> Task instructions:
Please copy each line in the records below that contains the string "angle".
··········
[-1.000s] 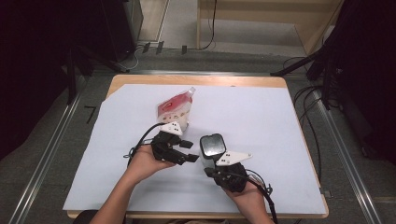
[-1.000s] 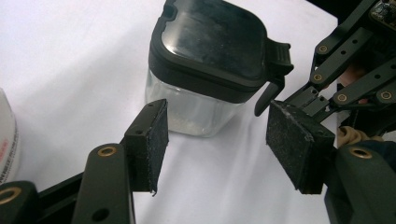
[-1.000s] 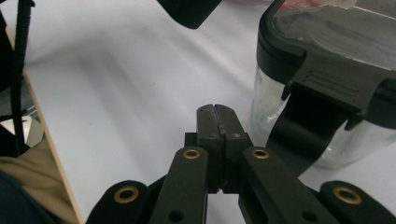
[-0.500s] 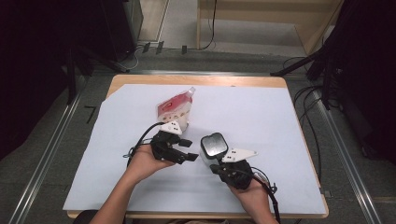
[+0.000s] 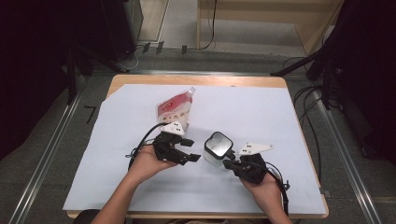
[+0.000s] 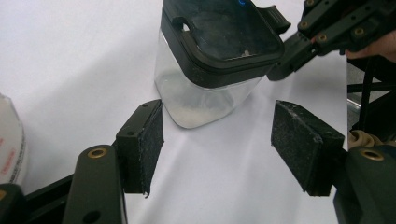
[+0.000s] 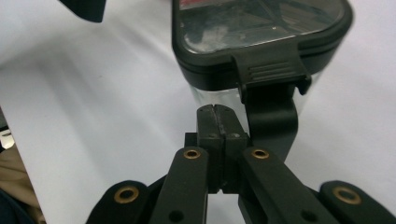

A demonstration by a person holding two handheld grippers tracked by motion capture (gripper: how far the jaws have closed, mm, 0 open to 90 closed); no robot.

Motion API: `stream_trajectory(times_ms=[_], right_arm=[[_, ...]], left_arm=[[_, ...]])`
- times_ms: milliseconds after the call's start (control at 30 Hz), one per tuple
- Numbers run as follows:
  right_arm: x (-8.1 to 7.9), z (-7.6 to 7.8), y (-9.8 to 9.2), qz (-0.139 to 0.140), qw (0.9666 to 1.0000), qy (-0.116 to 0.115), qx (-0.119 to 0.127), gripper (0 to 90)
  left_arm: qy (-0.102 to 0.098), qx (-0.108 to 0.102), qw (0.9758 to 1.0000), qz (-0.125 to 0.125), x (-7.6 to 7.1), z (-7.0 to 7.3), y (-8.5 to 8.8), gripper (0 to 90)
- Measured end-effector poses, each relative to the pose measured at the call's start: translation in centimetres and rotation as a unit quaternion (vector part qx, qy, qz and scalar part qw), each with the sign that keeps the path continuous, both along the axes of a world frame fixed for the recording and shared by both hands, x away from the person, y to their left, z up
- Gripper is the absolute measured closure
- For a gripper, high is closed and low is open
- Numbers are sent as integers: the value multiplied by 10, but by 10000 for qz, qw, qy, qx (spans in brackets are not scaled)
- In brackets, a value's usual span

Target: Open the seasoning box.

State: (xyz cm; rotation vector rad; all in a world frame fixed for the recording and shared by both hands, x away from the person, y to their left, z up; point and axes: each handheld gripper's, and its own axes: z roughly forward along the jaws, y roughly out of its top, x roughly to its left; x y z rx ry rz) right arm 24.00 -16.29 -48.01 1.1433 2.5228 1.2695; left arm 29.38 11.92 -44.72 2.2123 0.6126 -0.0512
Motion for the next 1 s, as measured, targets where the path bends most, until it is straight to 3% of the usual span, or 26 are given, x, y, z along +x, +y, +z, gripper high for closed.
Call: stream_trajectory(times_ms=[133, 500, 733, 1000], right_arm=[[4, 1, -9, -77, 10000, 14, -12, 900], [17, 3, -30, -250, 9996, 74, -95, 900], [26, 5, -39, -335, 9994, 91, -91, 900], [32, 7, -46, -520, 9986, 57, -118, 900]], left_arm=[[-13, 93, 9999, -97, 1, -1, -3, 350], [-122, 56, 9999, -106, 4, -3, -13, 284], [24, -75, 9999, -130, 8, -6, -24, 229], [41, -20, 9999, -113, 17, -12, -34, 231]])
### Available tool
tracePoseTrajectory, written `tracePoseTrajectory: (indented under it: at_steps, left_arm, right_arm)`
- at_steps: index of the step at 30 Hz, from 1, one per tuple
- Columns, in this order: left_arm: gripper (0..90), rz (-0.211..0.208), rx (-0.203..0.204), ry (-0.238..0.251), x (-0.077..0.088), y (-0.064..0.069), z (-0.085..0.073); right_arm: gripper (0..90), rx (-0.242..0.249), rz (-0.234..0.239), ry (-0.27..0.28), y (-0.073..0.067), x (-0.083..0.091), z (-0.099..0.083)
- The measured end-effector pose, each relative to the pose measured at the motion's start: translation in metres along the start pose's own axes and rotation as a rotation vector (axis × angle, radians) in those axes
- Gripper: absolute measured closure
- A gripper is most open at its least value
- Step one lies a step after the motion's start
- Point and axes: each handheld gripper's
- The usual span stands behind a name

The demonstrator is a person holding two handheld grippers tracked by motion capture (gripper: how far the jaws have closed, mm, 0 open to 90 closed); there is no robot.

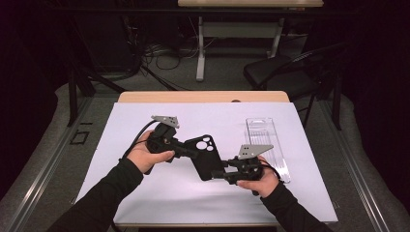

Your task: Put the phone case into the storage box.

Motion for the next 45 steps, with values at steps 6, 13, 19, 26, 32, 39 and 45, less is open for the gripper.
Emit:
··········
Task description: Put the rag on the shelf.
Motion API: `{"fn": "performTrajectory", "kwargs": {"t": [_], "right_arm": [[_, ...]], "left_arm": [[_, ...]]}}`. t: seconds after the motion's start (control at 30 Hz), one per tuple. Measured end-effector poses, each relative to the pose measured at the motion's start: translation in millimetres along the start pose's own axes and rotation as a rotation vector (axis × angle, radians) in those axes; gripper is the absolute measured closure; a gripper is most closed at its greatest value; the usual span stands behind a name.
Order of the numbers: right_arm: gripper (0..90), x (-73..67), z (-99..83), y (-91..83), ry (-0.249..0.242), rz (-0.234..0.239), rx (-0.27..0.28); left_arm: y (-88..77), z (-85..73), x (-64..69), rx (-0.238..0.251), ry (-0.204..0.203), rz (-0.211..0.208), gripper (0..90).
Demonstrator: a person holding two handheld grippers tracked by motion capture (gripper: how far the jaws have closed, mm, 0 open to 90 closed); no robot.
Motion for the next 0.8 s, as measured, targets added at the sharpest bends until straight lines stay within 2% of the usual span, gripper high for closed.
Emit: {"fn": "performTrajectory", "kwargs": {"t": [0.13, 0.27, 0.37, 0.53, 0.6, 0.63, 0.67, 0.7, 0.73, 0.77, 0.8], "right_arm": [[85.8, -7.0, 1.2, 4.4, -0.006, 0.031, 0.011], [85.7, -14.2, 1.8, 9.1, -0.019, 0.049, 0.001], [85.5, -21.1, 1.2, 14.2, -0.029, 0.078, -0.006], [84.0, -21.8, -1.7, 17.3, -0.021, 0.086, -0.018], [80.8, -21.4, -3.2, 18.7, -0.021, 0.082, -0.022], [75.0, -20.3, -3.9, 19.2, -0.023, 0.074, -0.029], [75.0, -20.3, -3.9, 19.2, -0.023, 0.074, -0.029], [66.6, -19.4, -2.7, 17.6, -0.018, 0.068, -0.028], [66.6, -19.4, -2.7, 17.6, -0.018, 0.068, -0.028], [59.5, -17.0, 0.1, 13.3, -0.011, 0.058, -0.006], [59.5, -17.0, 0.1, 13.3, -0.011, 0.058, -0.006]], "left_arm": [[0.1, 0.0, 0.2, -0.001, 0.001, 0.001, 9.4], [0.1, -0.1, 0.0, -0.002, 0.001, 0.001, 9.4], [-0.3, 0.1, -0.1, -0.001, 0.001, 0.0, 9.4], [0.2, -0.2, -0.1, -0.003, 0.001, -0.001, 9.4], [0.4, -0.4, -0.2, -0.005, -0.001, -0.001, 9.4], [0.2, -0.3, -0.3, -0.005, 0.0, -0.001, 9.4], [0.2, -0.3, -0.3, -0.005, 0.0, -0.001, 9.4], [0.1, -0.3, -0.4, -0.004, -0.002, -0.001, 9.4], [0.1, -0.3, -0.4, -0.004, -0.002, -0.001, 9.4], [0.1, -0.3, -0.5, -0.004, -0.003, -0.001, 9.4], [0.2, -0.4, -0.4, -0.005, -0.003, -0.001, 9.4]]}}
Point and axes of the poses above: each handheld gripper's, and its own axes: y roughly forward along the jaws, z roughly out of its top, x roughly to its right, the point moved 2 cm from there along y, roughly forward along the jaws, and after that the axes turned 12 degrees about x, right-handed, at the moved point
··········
> Response:
- The measured end-effector pose, each relative to the pose measured at the motion's start: translation in metres along the start pose's own axes and rotation as a rotation vector (axis × angle, radians) in those axes
Motion API: `{"fn": "performTrajectory", "kwargs": {"t": [_], "right_arm": [[_, ...]], "left_arm": [[_, ...]]}}`. t: seconds after the motion's start (control at 30 Hz), one per tuple. Measured end-effector poses, each relative to the pose measured at the motion's start: translation in millimetres along the start pose's own axes and rotation as a rotation vector (axis × angle, radians) in those axes; gripper is the absolute measured closure; a gripper is most closed at its greatest value; the usual span stands behind a name.

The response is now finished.